In late May, OPEC (Organization of the Petroleum Exporting Countries) and non-OPEC oil producers agreed to extend production cuts through April 2018 in the face of oil inventories that remain well above average. While one would have expected a positive market reaction, many investors believed deeper cuts were necessary and the market has sold off sharply since the meeting. The selloff indicates that many investors are no longer relying on OPEC to balance the oil market as concerns about high US inventories and growing US production persist.
Why are investors so dismissive? Why haven’t US inventories budged? I see three reasons:
- OPEC oil exports remained steady as OPEC drew on inventory
OPEC nations followed the letter of the law on production cuts, but they drew on existing inventories in the first quarter, leaving oil exports little-changed through much of the period. But with exports down significantly over the past month, the US, Europe and other markets should start to feel the impact of the OPEC cuts on their inventories.

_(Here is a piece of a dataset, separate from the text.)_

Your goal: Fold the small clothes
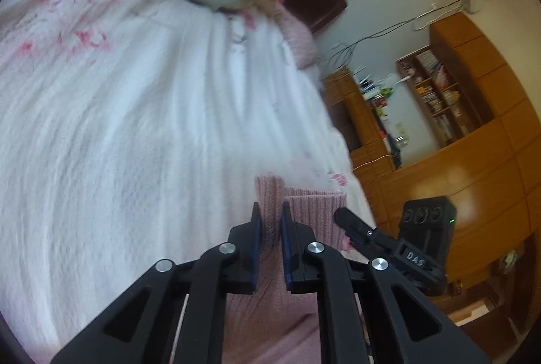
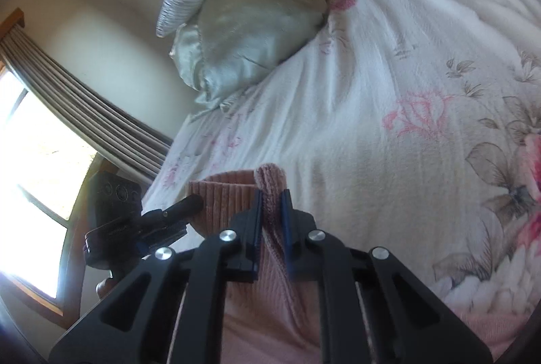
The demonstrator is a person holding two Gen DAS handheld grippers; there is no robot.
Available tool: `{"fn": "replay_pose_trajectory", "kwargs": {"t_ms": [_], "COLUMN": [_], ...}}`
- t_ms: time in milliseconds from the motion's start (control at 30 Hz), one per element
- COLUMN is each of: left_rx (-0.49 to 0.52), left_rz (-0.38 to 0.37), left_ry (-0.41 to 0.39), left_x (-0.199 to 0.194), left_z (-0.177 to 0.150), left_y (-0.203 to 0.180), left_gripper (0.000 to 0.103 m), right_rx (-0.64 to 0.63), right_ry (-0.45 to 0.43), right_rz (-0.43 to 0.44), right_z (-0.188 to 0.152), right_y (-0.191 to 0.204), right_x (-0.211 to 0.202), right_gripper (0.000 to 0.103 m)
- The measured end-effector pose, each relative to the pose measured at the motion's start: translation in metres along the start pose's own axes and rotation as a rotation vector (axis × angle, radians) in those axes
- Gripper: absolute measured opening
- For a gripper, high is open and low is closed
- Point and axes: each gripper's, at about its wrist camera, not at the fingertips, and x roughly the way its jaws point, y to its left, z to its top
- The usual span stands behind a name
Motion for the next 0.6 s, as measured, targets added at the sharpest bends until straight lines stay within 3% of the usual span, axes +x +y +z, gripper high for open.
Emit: {"fn": "replay_pose_trajectory", "kwargs": {"t_ms": [100,200,233,267,300,367,433,600], "left_rx": [0.057,0.092,0.087,0.07,0.06,0.014,-0.07,-0.187], "left_rz": [-0.072,-0.111,-0.112,-0.099,-0.06,-0.015,-0.006,0.016], "left_ry": [-0.011,0.021,0.05,0.085,0.117,0.152,0.157,0.176], "left_x": [-0.046,-0.086,-0.097,-0.105,-0.112,-0.124,-0.131,-0.104], "left_z": [-0.037,-0.105,-0.132,-0.159,-0.183,-0.216,-0.23,-0.215], "left_y": [-0.031,-0.044,-0.041,-0.035,-0.029,-0.011,0.003,0.013], "left_gripper": [0.01,0.014,0.031,0.066,0.081,0.084,0.084,0.086], "right_rx": [-0.054,-0.126,-0.129,-0.129,-0.14,-0.165,-0.111,0.099], "right_ry": [-0.023,0.022,0.068,0.132,0.19,0.249,0.252,0.182], "right_rz": [0.1,0.141,0.135,0.108,0.067,-0.013,-0.024,-0.006], "right_z": [-0.032,-0.093,-0.12,-0.147,-0.173,-0.211,-0.225,-0.196], "right_y": [0.032,0.054,0.053,0.051,0.046,0.041,0.034,0.024], "right_x": [-0.057,-0.104,-0.112,-0.114,-0.114,-0.117,-0.126,-0.12], "right_gripper": [0.009,0.01,0.015,0.02,0.024,0.028,0.028,0.046]}}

Additionally, investors know that Saudi Arabia decreases exports during the summer as higher cooling demand drives domestic oil consumption. US inventories should fall as a result.
- 2 OPEC’s ability to control prices appears to have waned…

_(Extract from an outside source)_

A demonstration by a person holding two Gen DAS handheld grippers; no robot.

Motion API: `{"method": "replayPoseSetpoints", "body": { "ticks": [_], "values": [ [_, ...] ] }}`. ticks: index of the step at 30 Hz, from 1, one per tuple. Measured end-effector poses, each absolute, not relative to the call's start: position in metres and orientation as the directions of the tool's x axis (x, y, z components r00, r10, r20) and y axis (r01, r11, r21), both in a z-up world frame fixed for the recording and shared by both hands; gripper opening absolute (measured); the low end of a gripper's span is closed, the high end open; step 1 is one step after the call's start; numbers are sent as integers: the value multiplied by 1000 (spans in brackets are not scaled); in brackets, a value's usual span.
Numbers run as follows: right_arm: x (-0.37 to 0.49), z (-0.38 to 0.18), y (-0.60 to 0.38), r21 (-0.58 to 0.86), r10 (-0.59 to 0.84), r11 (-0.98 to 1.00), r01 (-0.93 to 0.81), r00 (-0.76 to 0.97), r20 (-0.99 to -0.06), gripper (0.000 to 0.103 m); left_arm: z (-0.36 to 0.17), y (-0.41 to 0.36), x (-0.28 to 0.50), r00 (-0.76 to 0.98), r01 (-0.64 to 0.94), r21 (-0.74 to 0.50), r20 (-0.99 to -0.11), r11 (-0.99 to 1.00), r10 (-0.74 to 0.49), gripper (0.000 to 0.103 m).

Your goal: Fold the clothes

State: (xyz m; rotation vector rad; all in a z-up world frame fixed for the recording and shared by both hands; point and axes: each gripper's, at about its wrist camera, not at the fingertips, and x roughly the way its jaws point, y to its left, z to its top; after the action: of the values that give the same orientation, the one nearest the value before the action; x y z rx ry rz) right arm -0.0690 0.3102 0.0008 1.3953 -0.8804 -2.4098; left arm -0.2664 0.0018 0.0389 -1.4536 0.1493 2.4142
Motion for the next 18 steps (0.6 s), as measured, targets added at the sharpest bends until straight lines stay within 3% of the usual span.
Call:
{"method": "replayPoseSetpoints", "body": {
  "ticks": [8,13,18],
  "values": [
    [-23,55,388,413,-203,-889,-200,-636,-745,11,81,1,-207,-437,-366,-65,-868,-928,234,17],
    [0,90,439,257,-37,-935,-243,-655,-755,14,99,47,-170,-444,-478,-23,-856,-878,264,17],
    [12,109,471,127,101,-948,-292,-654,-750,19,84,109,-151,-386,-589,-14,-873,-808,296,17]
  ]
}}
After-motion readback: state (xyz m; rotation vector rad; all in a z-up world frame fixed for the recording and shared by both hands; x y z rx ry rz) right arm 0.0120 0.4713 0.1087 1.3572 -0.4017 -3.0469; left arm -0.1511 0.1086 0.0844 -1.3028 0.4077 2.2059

- 3 …because of OPEC’s past missteps
The market has largely lost faith in OPEC’s ability to control oil prices. US oil production rebounded after OPEC announced cuts last fall, and many believe shale is the new swing producer, eliminating the need for OPEC spare capacity to meet supply disruptions. However, shale is highly capital intensive and typically cannot respond to significant short-term supply disruptions. It's no secret that OPEC would like to normalize oil inventories in order to regain control of prices through the utilization and restraint of spare capacity. It appears OPEC hopes to drive the near-term price of oil higher than the long-term price by reducing the large inventory overhang. A lower long-term price should discourage additional investment in shale.
One of OPEC’s major follies during the boom years in 2009-2014 was claiming oil prices at $100 per barrel were “fair.” At those prices, oil companies went on wild spending sprees, sanctioning numerous projects that depended on oil prices at $70-80 per barrel or higher to break even. Ironically, this led to US shale production exploding as infrastructure expanded supported by massive investment in exploration and innovation. In hindsight, it appears that OPEC should have increased production when outages such as the ones in Kazakhstan and Libya occurred, but instead it allowed shale and expensive production to fill the gap. Of course, hindsight is 20/20 and OPEC is now trying to correct its past missteps by normalizing inventories in an attempt to regain pricing power.
So, has OPEC lost its touch? Is OPEC irrelevant?
OPEC lost a lot of its clout during the downturn in oil prices. Many bullish and long-term investors have lowered their expectations over the past several months due to growing shale production and OPEC’s inability to quickly fix the oversupplied market. However, the extended cuts should lead to a more balanced market over the next year. I believe OPEC’s relevance will emerge in the next few months as inventories diminish, and the cartel can still exert considerable influence on oil prices and fundamentals.